Much is being made of a recent Pew-led study Project for Journalism Excellence on how much negative coverage the presidential candidates get. According to the report, John McCain is getting more negative coverage than Barack Obama in the most recent reporting period.
Partisans are using it as clear evidence of reporters slanting their coverage to elect Obama. I say not so fast. If you read deeper into the report, you find that much of the so called ”negative” coverage is driven by McCain’s drop in the polls when the financial system collapsed. The report says:
How much of the coverage of Obama is simply a reflection of his leading in the polls?
The data clearly point in this direction for some of the explanation. Of those stories that focused mostly on polls, a clear majority (57%) were positive for Obama, while less than a quarter (23%) were negative. Similarly, stories about the electoral map, swing states and campaign strategy were even more favorable (77% positive vs. 6% negative). These represent the most positive element of Obama’s coverage.
The data also suggest there is some truth to the idea that the financial crisis was a boon to Obama in the media narrative, though less than was the case with these horse race-oriented stories. Coverage of the economy and financial meltdown was more likely to be positive as negative (36% vs.23%). The more political component of the financial crisis hitting the campaign helped Obama even more: Obama stories concerning McCain’s announcement that he would suspend campaigning to respond to the crisis were positive 44% vs. 9% negative.
Most of the so-called negative coverage, I prefer just to call it coverage, is about McCain’s falling polls numbers. Falling polls numbers are just a fact, a snapshot in the campaign that day.
Reports such as the Pew tend to be oversimplified. Just what is negative coverage and what is positive coverage? It’s difficult to say. Is an engagement announcement “positive” news? It’s not if it’s your former girlfriend getting married. The point is it’s in the eye of the beholder.
And how much control do reporters covering the story have over the events in a campaign?
How much of supposed “negative” coverage is the candidate’s own doing, such as the congresswoman from Minnesota who started a national firestorm with comments on Hardball. The next day, Colin Powell suggested the comments were “nonsense.” Do you not cover that?
Tim Mahoney, a U.S. House member from Florida, seems to be lighting himself on fire with a series of missteps and personal transgressions.

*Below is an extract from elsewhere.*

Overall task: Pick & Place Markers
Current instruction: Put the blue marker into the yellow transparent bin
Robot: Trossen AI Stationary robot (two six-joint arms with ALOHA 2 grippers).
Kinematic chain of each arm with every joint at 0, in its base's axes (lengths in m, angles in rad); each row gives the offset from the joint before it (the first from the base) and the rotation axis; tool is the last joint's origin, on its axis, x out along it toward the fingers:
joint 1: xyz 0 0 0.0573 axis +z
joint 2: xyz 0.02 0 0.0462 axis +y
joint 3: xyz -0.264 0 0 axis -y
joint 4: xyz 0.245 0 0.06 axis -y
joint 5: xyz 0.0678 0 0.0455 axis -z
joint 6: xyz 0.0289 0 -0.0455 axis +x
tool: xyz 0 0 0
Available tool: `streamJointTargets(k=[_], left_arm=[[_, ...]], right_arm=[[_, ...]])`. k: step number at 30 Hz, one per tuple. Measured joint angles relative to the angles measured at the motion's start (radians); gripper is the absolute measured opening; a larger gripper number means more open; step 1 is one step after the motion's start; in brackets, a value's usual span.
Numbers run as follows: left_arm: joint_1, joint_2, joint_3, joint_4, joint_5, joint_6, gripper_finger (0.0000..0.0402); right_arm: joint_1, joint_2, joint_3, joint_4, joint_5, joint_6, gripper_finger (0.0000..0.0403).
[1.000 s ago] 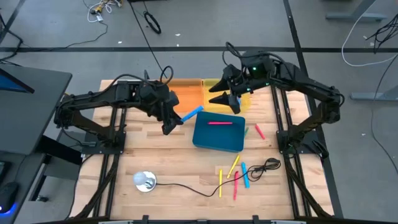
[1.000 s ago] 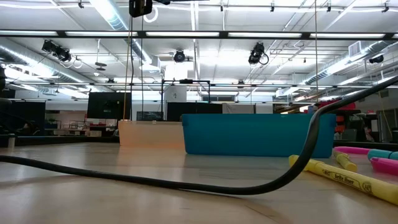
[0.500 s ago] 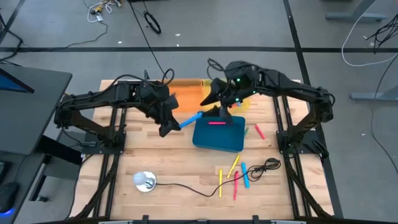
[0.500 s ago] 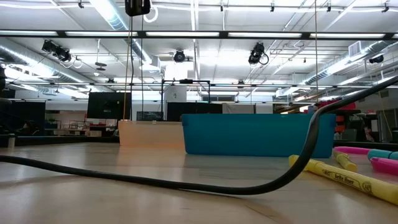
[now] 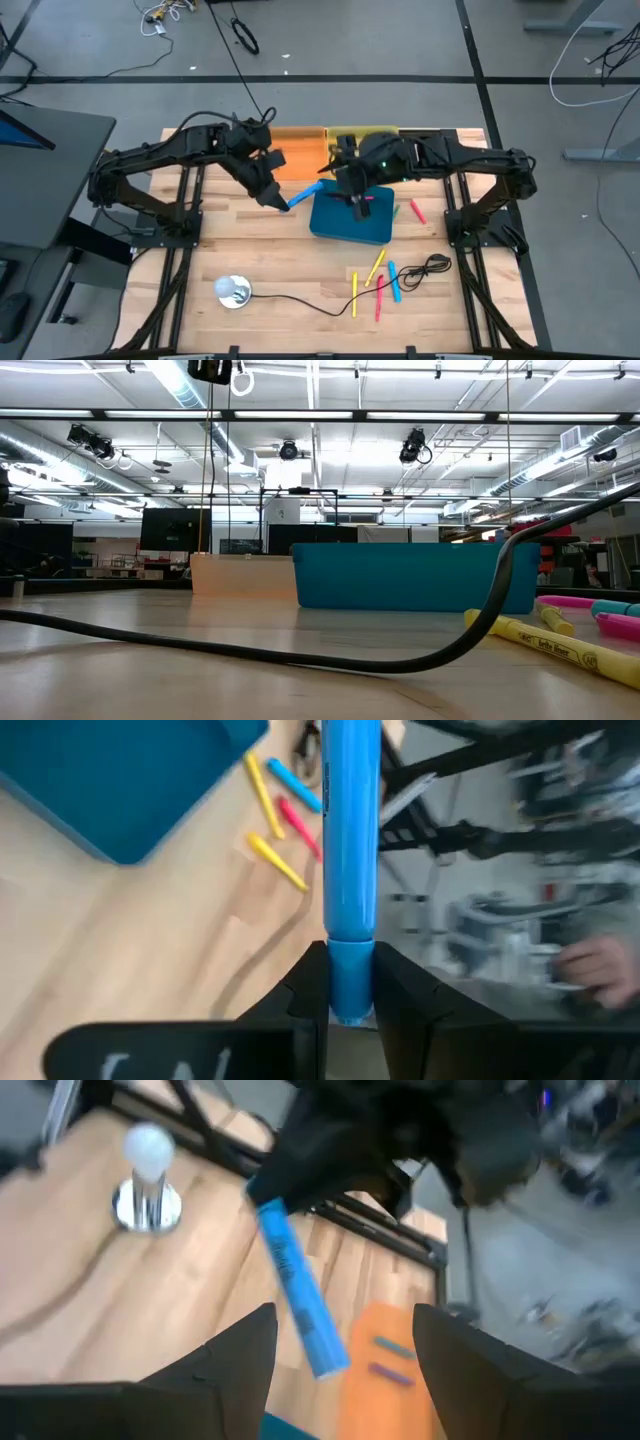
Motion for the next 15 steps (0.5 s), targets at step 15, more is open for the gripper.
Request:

ABC News broke the original story of the Congressman’s affairs and the coverage has grown from them. You can certainly argue it’s negative but what are journalists supposed to do?
Most complaints of bias come from partisans or campaigns looking to blame someone for their candidate’s failures. We’ve seen it from the two presidential candidates and Hillary Clinton in the primaries.
Other bias complaints come from people who view the world through a partisan and ideological lense and refuse to believe anything that might put their candidate in bad light. Facts don’t seem to matter. The truth does not seem to matter.
I often hear that all journalists are secretly ( or not so secretly) rooting for Obama. Maybe, but to say the New York Times or Washington Post wants one candidate or another is a stretch. It assumes all the people who work in the office think alike and can be swayed to agree to work against a candidate. Most of the newsrooms I’ve been in, the folks that work there can hardly agree where to go to lunch let alone to set aside ethics codes and purposely try to influence an election.
You rarely see names attached charges of bias. It’s always the “media” or some big news operation.
It is also improtant to separate what is really suppsoed to be opinion, and TV cable shows make that much harder these days, and what is straight news coverage. Opinion columns marked as such are and staff editorials are supposed to express opinions and choose a side. That’s their nature. It’s not always easy to explain the difference to people.
Tough questions are not bias. Probing stories that provides deeper understanding of a candidate or issue is not bias.
Weighing positive and negative stories is absurd and a really bad way to measure quality of coverage of a campaign.